Be With You forum

Be With You animanga forum => Be With You Scans => News => Topic started by: Chara on August 11, 2010, 02:05:46 PM

Title: Reported Attack Site!
Post by: Chara on August 11, 2010, 02:05:46 PM

Yesterday Firefox listed BWYS.ORG as a potential reported attack site, my understanding is a blog hosted by BWYS got hacked and some PHP files were rewritten, again. (Remember to update your Wordpresses!)

Site has been re-cleaned, all is good.

Thanks if you wrote in an email telling us about it, I appreciate any and all feedback regarding BWYS.

Title: Re: Reported Attack Site!
Post by: Motoko-chan on August 11, 2010, 04:03:30 PM

Google Chrome also listed the site, as did any links from the Google search engine. Other browers using the StopBadware list would have also shown warnings.
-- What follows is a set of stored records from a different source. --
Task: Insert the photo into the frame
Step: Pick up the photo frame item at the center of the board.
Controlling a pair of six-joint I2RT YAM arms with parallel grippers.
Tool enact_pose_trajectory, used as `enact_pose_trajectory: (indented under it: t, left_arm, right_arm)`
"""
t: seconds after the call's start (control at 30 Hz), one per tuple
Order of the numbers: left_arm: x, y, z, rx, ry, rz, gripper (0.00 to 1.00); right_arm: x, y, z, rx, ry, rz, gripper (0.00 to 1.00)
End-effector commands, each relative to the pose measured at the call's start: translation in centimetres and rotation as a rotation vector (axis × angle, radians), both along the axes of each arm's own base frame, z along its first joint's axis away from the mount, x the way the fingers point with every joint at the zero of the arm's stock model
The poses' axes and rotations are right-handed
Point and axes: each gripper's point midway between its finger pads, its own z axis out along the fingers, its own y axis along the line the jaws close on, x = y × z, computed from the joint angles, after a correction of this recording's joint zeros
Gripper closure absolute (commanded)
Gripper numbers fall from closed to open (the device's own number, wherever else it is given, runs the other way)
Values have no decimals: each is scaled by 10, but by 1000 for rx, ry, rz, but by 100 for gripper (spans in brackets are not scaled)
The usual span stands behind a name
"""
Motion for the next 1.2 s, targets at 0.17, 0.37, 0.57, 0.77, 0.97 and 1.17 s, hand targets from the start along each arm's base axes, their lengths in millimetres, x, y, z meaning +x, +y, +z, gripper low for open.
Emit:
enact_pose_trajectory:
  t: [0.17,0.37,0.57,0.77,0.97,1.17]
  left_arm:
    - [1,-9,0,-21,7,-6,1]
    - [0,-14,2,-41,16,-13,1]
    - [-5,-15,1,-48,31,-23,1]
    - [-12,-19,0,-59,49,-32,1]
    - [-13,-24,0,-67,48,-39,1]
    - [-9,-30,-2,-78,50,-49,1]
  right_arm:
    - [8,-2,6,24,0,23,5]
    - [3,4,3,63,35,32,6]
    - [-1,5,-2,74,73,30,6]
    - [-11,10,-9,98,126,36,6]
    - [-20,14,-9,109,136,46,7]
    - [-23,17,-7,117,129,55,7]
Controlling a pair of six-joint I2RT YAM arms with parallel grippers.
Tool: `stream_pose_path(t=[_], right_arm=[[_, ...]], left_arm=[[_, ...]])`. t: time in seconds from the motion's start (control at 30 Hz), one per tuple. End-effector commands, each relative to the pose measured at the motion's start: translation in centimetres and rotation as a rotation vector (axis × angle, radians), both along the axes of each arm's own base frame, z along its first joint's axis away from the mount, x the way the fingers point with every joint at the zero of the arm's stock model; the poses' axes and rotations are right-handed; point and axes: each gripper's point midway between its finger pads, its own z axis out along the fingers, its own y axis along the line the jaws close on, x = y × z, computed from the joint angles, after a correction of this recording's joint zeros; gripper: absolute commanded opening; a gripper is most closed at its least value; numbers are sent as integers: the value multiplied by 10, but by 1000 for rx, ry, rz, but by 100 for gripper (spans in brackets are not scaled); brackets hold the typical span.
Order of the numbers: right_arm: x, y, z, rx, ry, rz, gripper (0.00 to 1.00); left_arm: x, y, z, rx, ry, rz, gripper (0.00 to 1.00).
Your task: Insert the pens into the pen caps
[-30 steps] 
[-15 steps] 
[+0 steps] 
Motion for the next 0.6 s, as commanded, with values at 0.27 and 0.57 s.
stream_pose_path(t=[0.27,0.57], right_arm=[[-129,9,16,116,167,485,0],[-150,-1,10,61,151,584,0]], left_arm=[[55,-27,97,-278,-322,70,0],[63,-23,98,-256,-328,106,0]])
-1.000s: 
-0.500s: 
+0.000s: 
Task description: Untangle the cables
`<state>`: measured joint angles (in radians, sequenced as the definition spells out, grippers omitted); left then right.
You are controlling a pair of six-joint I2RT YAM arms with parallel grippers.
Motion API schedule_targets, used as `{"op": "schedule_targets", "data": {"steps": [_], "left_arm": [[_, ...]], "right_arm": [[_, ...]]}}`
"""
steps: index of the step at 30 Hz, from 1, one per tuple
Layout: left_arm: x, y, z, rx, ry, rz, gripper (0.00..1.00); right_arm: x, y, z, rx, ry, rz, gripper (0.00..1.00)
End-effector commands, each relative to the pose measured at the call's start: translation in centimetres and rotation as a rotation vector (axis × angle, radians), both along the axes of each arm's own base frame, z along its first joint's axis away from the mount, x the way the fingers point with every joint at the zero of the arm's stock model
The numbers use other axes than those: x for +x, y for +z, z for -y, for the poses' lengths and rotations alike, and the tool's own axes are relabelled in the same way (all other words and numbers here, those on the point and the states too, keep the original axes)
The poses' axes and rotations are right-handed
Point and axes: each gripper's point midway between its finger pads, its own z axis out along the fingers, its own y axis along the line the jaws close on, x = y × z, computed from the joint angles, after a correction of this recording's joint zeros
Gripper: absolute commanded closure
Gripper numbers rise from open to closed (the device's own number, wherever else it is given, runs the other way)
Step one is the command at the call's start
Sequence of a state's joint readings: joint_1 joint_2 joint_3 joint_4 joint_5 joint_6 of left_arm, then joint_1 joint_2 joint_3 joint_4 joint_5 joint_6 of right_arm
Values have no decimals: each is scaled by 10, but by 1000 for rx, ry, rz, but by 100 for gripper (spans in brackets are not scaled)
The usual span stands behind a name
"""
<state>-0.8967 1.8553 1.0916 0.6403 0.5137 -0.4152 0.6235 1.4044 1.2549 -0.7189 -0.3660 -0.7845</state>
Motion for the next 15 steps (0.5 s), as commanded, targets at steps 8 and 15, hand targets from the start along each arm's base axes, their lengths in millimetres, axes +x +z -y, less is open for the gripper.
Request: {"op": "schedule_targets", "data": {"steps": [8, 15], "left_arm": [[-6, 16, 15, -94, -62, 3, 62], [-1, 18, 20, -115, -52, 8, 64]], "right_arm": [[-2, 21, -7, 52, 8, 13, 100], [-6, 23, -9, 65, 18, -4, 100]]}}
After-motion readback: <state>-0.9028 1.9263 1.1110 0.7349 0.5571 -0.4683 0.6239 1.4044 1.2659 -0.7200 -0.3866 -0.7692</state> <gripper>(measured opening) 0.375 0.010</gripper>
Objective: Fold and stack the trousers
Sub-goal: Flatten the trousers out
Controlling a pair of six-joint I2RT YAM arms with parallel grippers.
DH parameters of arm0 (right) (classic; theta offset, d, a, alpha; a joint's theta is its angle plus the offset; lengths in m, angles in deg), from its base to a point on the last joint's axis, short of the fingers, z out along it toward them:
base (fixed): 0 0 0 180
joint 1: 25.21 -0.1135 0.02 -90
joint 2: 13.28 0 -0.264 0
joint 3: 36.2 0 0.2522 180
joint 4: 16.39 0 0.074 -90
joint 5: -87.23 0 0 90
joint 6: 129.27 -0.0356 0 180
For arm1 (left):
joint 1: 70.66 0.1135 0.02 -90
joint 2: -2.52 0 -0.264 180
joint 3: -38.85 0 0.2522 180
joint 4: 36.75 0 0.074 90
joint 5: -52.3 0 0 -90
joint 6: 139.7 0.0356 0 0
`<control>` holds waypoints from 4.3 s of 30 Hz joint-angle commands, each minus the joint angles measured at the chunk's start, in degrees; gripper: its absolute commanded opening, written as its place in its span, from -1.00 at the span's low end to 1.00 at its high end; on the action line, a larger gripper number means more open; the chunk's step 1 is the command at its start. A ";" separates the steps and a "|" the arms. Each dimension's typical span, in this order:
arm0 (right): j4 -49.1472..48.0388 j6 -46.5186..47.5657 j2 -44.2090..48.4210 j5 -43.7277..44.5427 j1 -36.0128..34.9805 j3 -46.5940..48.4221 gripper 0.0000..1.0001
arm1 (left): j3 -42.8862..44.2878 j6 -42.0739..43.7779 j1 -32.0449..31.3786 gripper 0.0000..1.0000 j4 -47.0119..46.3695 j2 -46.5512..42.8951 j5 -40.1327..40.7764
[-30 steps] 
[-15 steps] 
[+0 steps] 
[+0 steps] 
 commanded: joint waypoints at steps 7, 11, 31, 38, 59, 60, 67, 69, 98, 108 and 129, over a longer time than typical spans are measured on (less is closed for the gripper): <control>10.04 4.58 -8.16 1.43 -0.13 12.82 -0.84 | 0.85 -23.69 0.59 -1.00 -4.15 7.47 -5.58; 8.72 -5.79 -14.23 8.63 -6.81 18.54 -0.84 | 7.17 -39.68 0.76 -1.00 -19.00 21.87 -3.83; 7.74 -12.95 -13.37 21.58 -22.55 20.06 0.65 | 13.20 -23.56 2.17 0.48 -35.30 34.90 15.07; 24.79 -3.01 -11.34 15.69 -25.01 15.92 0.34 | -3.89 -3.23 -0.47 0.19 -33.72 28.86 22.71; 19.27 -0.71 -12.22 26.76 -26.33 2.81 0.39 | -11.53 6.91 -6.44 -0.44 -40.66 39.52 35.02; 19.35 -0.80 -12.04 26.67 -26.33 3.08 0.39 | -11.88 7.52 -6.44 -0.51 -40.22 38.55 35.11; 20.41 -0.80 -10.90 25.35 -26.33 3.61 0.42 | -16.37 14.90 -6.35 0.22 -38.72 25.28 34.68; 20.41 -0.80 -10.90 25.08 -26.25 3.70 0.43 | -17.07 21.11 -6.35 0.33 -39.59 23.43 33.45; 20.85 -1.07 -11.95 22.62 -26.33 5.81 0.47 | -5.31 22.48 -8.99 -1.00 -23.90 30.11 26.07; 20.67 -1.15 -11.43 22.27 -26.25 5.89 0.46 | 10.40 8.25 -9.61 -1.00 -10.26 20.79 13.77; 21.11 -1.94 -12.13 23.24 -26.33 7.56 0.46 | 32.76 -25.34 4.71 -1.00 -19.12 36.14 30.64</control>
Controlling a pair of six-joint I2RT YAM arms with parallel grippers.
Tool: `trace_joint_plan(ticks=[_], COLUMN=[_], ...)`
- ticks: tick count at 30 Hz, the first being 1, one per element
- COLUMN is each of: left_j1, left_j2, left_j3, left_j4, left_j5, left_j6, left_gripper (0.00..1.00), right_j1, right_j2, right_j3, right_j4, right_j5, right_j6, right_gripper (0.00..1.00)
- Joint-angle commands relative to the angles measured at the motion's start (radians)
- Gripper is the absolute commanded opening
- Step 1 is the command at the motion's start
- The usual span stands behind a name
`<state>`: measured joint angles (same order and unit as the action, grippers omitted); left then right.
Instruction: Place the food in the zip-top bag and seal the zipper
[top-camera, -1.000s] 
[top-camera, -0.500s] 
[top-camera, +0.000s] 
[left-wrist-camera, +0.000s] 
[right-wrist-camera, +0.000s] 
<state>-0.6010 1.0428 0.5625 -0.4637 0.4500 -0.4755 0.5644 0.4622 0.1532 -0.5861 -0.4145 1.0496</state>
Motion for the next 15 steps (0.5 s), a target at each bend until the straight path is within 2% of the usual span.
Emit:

Title: Re: Reported Attack Site!
Post by: Kjøller on August 12, 2010, 09:12:48 AM

My anti virus said it was a trojan-horse at http://bwys.org/\{gzip} (http://bwys.org/\{gzip}) that was loading :what:

Title: Re: Reported Attack Site!
Post by: Motoko-chan on August 12, 2010, 01:39:44 PM

Quote from: Kjøller on August 12, 2010, 09:12:48 AM

My anti virus said it was a trojan-horse at http://bwys.org/\{gzip} (http://bwys.org/\{gzip}) that was loading :what:

That very well could have been mostly accurate.

The long story is that there was unwanted PHP code added to index.php on the site root (only the main site page was affected) that was obscured and created obscured Javascript which was ran by the browser to load a malware-installing site in a hidden iframe.

I went through all PHP and HTML files on the site and did some automated searches for any further "infections" and found none. Later, possibly this weekend, I'll be auditing every file by hand or replacing it with a clean backup to be safe.